The Unified Interpretation Resolution affirmed a stance on the proper interpretation of art 4 LLMC that was agreed between all States Party to the 1996 Protocol that were present at that Session. It is proper to take those State Parties as having accepted and adopted the Uniform Interpretation Resolution, there being no evidence or suggestion of any communicated protest or objection. As a result, the Resolution is to be taken into account as part of the primary task of interpreting art 4 of the LLMC under art 31.1 of the Vienna Convention.
The Uniform Interpretation Resolution, by para 1, affirmed:
that the test for breaking the right to limit liability as contained in article 4 of the 1976 LLMC Convention is to be interpreted:
(a) as virtually unbreakable in nature i.e. breakable only in very limited circumstances and based on the principle of unbreakability;
(b) to mean a level of culpability analogous to wilful misconduct, namely:
(i) a level higher than the concept of gross negligence, since that concept was rejected by the 1976 International Conference on Limitation of Liability for Maritime Claims;
(ii) a level that would deprive the shipowner of the right to be indemnified under their marine insurance policy; and
(iii) a level that provides that the loss of entitlement to limit liability should begin where the level of culpability is such that insurability ends;
(c) that the term 'recklessly' is to be accompanied by 'knowledge' that such pollution damage, damage or loss would probably result, and that the two terms establish a level of culpability that must be met in their combined totality and should not be considered in isolation of each other; and
(d) that the conduct of parties other than the shipowner, for example the master, crew or servants of the shipowner, is irrelevant and should not be taken into account when seeking to establish whether the test has been met.
Elements (a)-(c) of para 1 of the Uniform Interpretation Resolution accord with the approach consistently taken in (at least) the UK, Australia, Canada, and Hong Kong. A little care is needed not to take element (d) of para 1 of the Uniform Interpretation Resolution too far. It confirms and emphasises that even reckless or intentional action by a master who is not also an owner, deliberately causing damage or causing damage realising it would probably result, does not avoid limitation of liability under the LLMC.

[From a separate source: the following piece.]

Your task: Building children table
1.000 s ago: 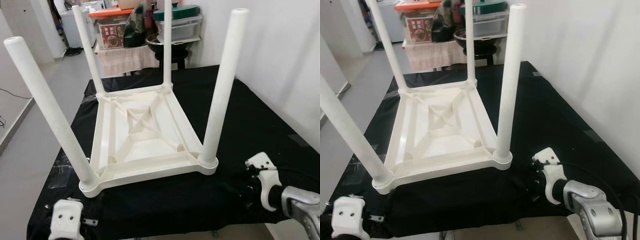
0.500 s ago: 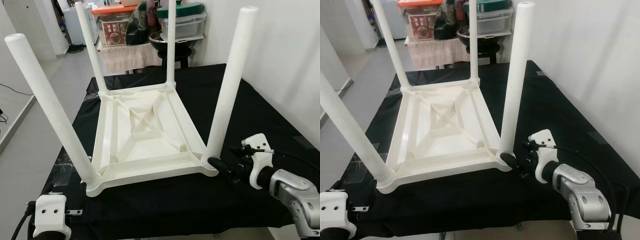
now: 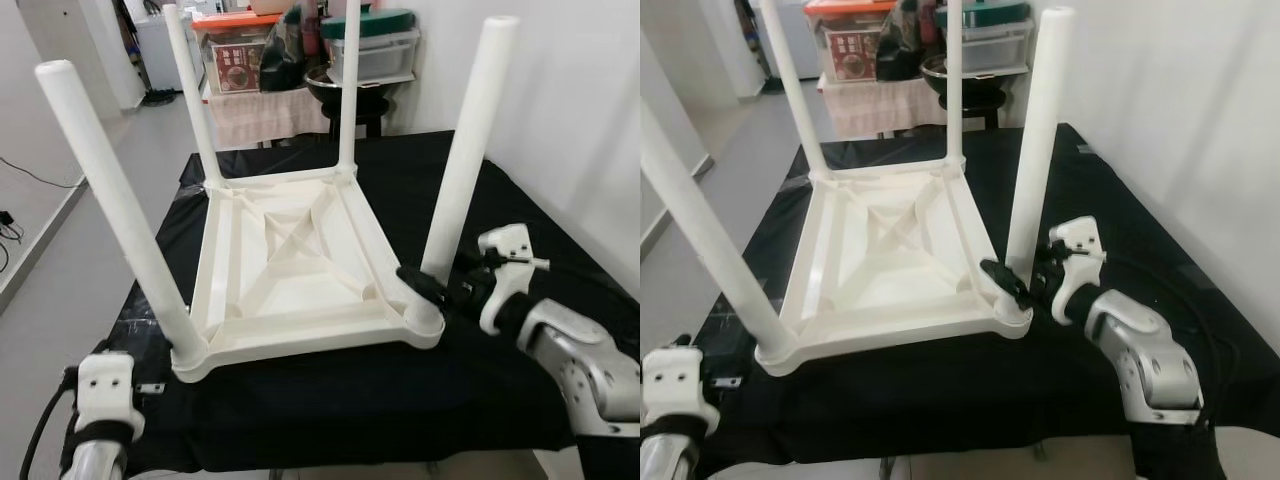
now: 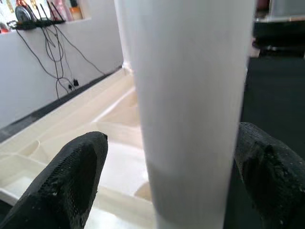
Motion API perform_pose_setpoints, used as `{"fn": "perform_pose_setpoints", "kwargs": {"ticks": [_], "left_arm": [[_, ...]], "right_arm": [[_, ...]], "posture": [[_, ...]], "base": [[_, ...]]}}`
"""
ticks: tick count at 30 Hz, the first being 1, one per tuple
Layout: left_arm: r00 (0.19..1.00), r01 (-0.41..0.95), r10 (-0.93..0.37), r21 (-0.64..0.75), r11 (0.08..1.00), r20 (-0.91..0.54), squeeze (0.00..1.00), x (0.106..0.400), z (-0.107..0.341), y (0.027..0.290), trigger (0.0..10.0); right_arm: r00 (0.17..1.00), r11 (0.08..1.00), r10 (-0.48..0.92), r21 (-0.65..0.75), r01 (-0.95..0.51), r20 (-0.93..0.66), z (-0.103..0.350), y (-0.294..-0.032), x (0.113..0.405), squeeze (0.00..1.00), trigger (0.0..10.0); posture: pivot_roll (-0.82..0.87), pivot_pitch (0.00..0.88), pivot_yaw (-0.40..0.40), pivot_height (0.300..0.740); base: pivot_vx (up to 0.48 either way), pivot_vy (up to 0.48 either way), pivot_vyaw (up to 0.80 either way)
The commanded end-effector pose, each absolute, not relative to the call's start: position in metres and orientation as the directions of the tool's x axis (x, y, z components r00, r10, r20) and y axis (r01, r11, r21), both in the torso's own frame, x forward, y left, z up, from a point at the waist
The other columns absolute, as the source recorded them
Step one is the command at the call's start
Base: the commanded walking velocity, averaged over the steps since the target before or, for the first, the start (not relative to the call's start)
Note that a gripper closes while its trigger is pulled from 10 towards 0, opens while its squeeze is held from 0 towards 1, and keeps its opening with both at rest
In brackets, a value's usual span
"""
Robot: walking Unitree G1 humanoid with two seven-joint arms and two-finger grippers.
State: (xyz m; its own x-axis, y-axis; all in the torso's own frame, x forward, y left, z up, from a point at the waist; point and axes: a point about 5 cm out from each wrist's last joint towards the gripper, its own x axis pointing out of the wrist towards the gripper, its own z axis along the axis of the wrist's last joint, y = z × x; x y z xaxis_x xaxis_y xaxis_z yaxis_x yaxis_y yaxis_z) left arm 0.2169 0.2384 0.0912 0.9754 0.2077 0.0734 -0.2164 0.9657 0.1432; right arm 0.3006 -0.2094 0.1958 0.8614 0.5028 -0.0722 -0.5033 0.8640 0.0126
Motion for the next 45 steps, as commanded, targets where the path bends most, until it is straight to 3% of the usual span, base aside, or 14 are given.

To establish an art 4 defence at a trial, the Stena interests would have to prove that 'the loss' in respect of which they sought to hold the Solong's owners liable, and in respect of which they sought to limit their liability under the LLMC, resulted from the latter's personal act or omission, 'committed with the intent to cause such loss, or recklessly and with knowledge that such loss would probably result'. The ordinary meaning to be given to the terms of art 4 is that 'such loss' means 'that type of loss', given the tonnage limitation context and the object and purpose of ensuring that the right to limit is virtually unbreakable in nature, in such a way that the loss of the right to limit is reserved for cases of personal fault by the shipowner, analogous to wilful misconduct that creates uninsurability.